■ **RECORDS FOR THIS EXERCISE**

========================

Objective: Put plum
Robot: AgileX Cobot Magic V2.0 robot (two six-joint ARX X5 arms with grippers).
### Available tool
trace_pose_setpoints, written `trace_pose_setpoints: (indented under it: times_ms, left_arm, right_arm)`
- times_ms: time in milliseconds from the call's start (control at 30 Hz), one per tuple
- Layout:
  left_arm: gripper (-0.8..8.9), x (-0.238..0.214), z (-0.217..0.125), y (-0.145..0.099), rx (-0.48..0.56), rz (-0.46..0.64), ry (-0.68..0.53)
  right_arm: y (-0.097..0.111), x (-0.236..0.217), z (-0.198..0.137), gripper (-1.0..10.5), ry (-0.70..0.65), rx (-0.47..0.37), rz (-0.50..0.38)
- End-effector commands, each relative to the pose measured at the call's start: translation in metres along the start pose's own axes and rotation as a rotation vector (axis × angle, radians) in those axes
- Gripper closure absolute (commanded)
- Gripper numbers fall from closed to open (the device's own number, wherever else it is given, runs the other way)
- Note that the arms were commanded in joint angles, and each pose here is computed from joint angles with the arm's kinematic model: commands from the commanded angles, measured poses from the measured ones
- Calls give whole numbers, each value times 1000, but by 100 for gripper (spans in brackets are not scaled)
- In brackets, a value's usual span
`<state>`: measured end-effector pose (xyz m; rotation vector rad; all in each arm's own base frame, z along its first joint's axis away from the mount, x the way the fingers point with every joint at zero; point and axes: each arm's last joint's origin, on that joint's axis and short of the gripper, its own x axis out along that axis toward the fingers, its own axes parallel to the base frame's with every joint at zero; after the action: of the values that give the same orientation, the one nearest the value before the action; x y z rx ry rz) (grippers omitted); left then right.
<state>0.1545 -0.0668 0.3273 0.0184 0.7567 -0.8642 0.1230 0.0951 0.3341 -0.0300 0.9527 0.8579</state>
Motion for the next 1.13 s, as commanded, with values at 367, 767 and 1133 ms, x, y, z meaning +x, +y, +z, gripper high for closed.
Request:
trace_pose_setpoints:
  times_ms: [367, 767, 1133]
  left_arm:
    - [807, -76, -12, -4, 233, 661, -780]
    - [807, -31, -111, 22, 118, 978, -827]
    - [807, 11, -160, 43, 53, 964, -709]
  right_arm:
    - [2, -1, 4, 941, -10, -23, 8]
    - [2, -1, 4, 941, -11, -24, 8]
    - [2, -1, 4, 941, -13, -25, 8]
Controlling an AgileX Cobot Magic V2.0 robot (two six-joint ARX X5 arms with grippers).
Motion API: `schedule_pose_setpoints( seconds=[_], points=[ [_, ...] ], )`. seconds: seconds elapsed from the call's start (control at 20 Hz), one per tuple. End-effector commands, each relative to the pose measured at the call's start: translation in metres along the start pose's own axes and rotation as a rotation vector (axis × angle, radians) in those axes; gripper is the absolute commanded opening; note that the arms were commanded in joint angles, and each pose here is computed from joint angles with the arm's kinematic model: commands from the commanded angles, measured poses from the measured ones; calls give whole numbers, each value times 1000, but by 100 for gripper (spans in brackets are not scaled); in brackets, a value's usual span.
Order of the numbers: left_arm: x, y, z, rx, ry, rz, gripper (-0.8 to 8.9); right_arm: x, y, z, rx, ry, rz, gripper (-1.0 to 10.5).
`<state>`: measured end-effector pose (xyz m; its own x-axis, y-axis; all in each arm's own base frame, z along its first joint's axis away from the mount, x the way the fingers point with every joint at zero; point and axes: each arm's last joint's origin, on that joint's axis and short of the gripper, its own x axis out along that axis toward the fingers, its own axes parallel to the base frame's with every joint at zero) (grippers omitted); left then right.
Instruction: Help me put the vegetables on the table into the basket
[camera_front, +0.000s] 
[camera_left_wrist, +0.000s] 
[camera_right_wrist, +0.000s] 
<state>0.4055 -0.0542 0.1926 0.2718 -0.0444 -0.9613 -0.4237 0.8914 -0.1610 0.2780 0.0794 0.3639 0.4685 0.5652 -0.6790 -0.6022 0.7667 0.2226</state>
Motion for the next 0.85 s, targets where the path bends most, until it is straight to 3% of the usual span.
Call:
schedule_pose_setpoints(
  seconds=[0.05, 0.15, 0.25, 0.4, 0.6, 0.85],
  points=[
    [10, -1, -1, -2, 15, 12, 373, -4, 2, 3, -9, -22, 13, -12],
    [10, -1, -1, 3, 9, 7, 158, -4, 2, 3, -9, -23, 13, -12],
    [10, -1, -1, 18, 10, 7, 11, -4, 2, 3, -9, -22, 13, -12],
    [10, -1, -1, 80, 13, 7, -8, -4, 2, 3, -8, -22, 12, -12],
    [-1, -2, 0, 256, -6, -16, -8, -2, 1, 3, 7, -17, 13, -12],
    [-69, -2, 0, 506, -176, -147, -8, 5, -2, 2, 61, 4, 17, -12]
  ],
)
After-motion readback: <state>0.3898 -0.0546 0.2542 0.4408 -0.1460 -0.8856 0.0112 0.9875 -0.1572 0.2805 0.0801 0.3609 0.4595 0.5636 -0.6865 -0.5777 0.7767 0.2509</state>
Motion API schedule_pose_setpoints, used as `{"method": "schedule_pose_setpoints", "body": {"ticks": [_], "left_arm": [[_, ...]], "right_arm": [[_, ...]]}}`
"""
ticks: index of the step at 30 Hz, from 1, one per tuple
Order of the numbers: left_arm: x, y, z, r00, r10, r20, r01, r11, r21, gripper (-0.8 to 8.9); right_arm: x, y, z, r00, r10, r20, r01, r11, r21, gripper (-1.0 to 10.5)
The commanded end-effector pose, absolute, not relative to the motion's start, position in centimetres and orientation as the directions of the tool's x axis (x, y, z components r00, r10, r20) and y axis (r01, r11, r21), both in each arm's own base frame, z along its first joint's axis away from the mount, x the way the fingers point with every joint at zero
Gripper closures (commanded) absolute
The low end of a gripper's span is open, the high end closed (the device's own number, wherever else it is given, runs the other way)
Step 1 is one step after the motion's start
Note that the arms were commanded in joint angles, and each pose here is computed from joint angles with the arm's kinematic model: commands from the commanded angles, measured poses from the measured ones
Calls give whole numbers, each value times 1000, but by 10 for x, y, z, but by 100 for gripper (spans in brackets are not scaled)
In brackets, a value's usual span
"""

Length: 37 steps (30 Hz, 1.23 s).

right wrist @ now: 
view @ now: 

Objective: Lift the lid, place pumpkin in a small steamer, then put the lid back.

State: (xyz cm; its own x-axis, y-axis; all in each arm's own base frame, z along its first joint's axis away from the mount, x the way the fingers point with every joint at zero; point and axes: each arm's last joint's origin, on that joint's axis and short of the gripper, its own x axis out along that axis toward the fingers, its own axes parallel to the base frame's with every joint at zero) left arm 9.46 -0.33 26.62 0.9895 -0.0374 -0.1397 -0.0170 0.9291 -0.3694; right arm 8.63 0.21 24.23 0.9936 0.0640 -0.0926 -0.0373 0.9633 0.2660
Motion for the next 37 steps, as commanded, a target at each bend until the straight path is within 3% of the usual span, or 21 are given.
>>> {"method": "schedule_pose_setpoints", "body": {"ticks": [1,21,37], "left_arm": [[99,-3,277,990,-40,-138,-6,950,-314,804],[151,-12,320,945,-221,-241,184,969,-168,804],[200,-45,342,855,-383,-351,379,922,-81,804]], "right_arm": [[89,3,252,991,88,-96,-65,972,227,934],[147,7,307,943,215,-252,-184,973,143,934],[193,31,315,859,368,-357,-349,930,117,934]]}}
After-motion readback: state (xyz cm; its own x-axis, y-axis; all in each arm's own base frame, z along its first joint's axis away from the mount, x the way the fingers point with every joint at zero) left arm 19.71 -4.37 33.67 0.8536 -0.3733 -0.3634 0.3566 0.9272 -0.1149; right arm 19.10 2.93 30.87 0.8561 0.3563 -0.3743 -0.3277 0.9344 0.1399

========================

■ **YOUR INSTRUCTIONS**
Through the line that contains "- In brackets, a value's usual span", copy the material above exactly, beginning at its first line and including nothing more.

■ **WRITTEN RESPONSE**
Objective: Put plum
Robot: AgileX Cobot Magic V2.0 robot (two six-joint ARX X5 arms with grippers).
### Available tool
trace_pose_setpoints, written `trace_pose_setpoints: (indented under it: times_ms, left_arm, right_arm)`
- times_ms: time in milliseconds from the call's start (control at 30 Hz), one per tuple
- Layout:
  left_arm: gripper (-0.8..8.9), x (-0.238..0.214), z (-0.217..0.125), y (-0.145..0.099), rx (-0.48..0.56), rz (-0.46..0.64), ry (-0.68..0.53)
  right_arm: y (-0.097..0.111), x (-0.236..0.217), z (-0.198..0.137), gripper (-1.0..10.5), ry (-0.70..0.65), rx (-0.47..0.37), rz (-0.50..0.38)
- End-effector commands, each relative to the pose measured at the call's start: translation in metres along the start pose's own axes and rotation as a rotation vector (axis × angle, radians) in those axes
- Gripper closure absolute (commanded)
- Gripper numbers fall from closed to open (the device's own number, wherever else it is given, runs the other way)
- Note that the arms were commanded in joint angles, and each pose here is computed from joint angles with the arm's kinematic model: commands from the commanded angles, measured poses from the measured ones
- Calls give whole numbers, each value times 1000, but by 100 for gripper (spans in brackets are not scaled)
- In brackets, a value's usual span

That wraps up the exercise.